Entre las variables más confusas a tener en cuenta se halla la nueva valoración del riesgo que suponen para EEUU, por separado, el terrorismo talibán y el de Al Qaeda, hasta ahora englobados en una sola amenaza unitaria. También se empieza a considerar por separado la actuación de ambos grupos en Afganistán y en Pakistán. Obama no desea apresurarse a tomar decisiones poco maduradas, para no caer en los errores cometidos por Bush.
Se piensa en algunos círculos de Washington, próximos a la Presidencia, que mientras Al Qaeda sí representa un peligro para EEUU, no se puede decir lo mismo de los talibanes, aunque en ciertas ocasiones ambos puedan actuar combinadamente. Influyen en esta nueva valoración los recientes informes sobre la debilidad de Al Qaeda y el hecho de que mientras ésta es ajena al país y a sus gentes, los talibanes están implantados entre el pueblo afgano. No todos coinciden en estas apreciaciones, y sobre la difícil y discutible valoración de la situación planea la inevitable confrontación política y los intereses, menos visibles, de los grupos de presión que actúan sobre la Presidencia y el Capitolio.

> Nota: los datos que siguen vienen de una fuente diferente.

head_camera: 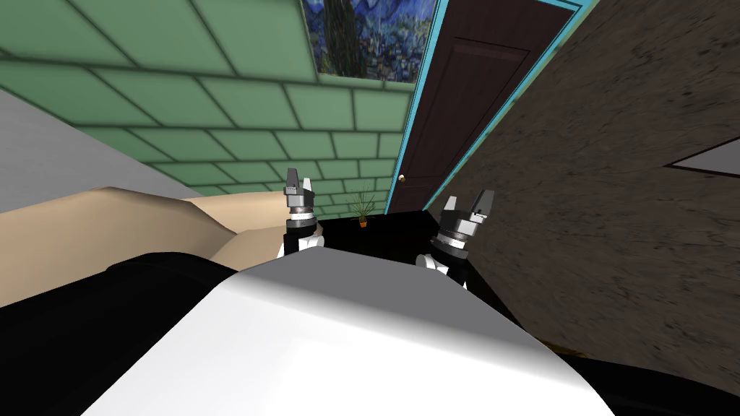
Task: Pull the door open
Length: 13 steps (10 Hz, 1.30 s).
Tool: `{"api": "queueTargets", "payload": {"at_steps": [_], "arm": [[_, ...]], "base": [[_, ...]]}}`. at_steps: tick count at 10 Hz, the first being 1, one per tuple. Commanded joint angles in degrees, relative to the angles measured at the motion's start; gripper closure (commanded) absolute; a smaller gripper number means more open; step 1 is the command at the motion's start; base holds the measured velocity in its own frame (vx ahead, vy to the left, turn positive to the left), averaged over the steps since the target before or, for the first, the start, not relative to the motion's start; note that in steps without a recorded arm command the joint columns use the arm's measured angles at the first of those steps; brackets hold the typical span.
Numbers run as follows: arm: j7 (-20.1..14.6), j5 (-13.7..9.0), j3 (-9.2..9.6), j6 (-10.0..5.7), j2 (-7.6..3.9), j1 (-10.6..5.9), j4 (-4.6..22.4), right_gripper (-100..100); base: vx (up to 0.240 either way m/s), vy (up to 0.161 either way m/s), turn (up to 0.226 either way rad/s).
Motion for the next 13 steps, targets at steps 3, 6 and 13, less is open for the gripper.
{"api": "queueTargets", "payload": {"at_steps": [3,6,13], "arm": [[2.65,1.23,-0.54,-0.59,-1.3,-1.45,3.75,-100],[4.65,2.17,-0.94,-1.03,-2.09,-2.54,6.58,-100],[10.0,4.66,-2.02,-2.22,-3.75,-5.46,14.13,-100]], "base": [[0.042,-0.061,0.013],[0.06,-0.056,0.011],[0.054,-0.061,0.011]]}}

En tiempos de guerra y de respeto por los que mueren en acto de servicio, se suele observar una fuerte tendencia a la mitificación de los ejércitos y un extendido temor a criticar sus errores, para no ser tachado de antipatriota. Pero los generales se pueden equivocar tanto como los políticos que los dirigen. Unos y otros serán, a la larga, responsables conjuntos del resultado de sus acciones. Sólo nos queda desear que éstas permitan confirmar lo acertada que fue la concesión del Nobel de la Paz a quien tiene la exclusiva y no delegable responsabilidad de decidir sobre la paz y la guerra, asunto que ya no concierne a los generales sino sólo a Obama.